Неисправна, господин русский. Гранатой разбило катер.
Черт! — выругался майор.
4
Глухими переулками Лиза добралась до дома Ивана Андреевича, старого каменщика, осторожно вошла в комнату и попросила:
Я побуду немножко у вас. Может быть, сюда заглянет Игнаша.
Девушка еще ничего не знала. Она ждала Игната, чтобы вместе с ним переправить куда-то зарытую у них в саду мину, потом отнести на Морскую листовки. Игнат должен был прийти еще вчера вечером, но он не пришел. Лиза хотела бежать на «Пристань Глухарь», но во время вспомнила, что Игнат говорил: «Жди меня дома. Ни за что не уходи. В случае чего, пойдешь к Ивану Андреевичу…»
Я подожду Игната у вас, — повторила Лиза.
Иван Андреевич не отвечал. Он-то знал, что Игнат и Федотов арестованы, знал также, что с минуты на минуту могут схватить Середина. Только полчаса назад от Ивана Андреевича ушел связной, передав ему это невеселое сообщение. Связной также сказал, что оружие благополучно доставлено на баржу, а у Рыбачьего подготовлены две байды и несколько лодок «на всякий случай». Кроме того, связной сказал: «Немцы уходят; наши, наверно, в «лоб» город брать не собираются, обтекают его, отрезая все дороги. Нужно кого-то послать в Рыбачий, предупредить Михеича. Майору Зуеву, если удастся уйти с баржи, увести всех в Терновую балку, там дать солдатам отдохнуть и подкрепиться приготовленными заранее запасами и ждать дальнейших распоряжений». Сейчас Иван Андреевич думал: «Сказать Лизе, что Игнат арестован и находится на барже? Или подождать, пока поступят известия, чем все это кончится? Лиза выглядит скверно, очень скверно. Под глазами синие круги, скулы заострились. Не стоит, видно, рассказывать ей об Игнате, пусть отдохнет. Есть в городе потайной погреб, где сидит радист со своей маленькой рацией, вот там и побудет девушка…»
Что ж вы молчите, Иван Андреевич? Вы знаете что-нибудь про Игнашу? — спросила Лиза.
В глазах у нее было столько тревоги, столько тоски и предчувствий, что Иван Андреевич не выдержал и отвернулся. Нет, он не мог ее обмануть. Нельзя не сказать человеку всей правды в такую минуту. И Иван Андреевич сказал:
Игнат жив, Лиза. Жив, здоров, только вот… Понимаешь, немцы задумали увезти их отсюда… На барже…
Куда увезти?! — вскрикнула Лиза.
Известное дело, куда… Да ты не того… Не один Игнат там. Много людей. И все уже подготовлено. Уйдут они понимаешь?

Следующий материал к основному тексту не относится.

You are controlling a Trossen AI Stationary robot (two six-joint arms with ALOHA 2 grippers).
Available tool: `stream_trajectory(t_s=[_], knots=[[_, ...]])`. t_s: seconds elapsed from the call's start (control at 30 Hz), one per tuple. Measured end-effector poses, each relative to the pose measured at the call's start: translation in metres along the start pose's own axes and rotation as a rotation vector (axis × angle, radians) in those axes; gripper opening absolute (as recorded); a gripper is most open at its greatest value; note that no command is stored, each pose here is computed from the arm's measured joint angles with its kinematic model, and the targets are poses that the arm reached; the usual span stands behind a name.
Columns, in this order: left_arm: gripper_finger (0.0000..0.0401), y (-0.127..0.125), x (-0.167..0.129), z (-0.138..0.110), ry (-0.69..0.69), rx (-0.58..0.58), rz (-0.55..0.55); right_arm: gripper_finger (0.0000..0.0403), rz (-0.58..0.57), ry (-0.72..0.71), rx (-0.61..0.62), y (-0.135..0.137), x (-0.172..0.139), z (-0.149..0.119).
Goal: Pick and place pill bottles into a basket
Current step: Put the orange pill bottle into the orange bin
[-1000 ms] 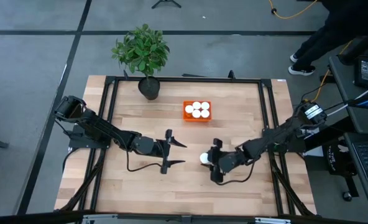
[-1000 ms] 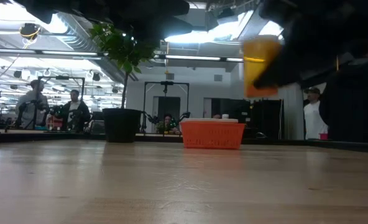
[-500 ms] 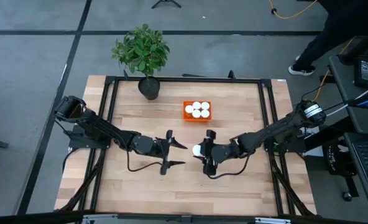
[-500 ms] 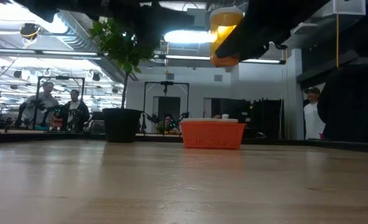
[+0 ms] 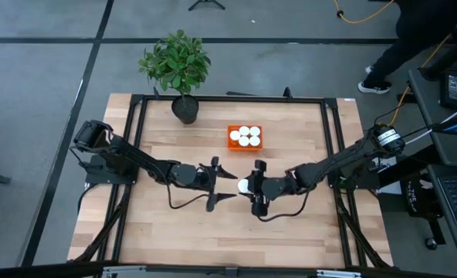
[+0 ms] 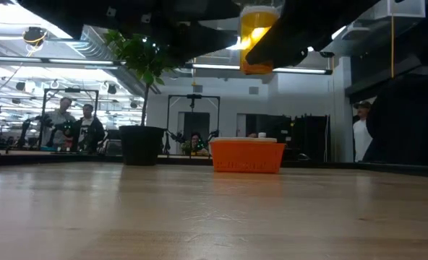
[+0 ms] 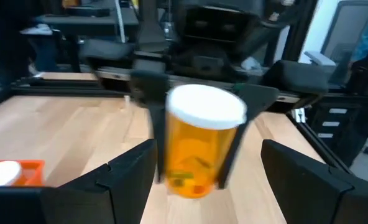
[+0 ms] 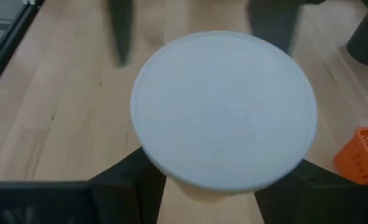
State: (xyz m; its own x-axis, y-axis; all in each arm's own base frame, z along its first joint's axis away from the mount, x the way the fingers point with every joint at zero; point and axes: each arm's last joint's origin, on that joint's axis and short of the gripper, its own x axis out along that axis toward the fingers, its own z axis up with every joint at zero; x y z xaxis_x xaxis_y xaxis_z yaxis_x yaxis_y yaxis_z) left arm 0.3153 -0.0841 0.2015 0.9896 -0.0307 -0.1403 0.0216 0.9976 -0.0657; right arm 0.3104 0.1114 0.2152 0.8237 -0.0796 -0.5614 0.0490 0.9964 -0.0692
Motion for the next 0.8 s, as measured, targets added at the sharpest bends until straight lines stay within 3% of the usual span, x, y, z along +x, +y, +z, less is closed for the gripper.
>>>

Лиза как-то сразу сникла, опустила голову, еще больше побледнела. Она не плакала. Не вздрагивали ее плечи, ни один стон не вырвался из ее груди. Она сидела и смотрела на старого каменщика, не видя его. О чем она сейчас думала? Может быть, о том, что нет и никогда больше не будет для нее радости, что лучше бы и ей сейчас быть там, где ее Игнат. Уж если не суждено увидеть счастье, так незачем и жить. Может быть, она думала сейчас о том, что все-таки есть у человека судьба и никуда от нее не уйдешь, не скроешься. Когда-то, давным-давно, она, Лиза, ушла от Игната, и это не кто иной, а сама судьба увела ее тогда от счастья. Потом эта же судьба снова привела ее к дорогому человеку, подразнила, и опять — удар! Будто в самое сердце, где больнее всего. Как расплата за маленький кусочек радости. А может быть, девушка сейчас ни о чем не думала. Ведь, кроме боли в сердце, ничего не осталось. Пустота, страшная, как бездна. Будет еще борьба, будет на земле радость победы, но не будет Игната, и не будет счастья. «Они уйдут», — говорит Иван Андреевич. Куда же они уйдут? Лиза вдруг увидела темный трюм старой баржи и в нем много людей, обреченных на смерть. Сидят, тесно прижавшись Друг к другу, и ждут. Чего ждут? Скрипит, стонет старая посудина на волнах, а немцы уже наводят на нее свои пулеметы. И там, среди других, Игнат. Ее Игнат… Две слезинки выползли из- под ресниц и застыли. Горькие девичьи слезинки — прощание с мечтой, с прошлым и будущим.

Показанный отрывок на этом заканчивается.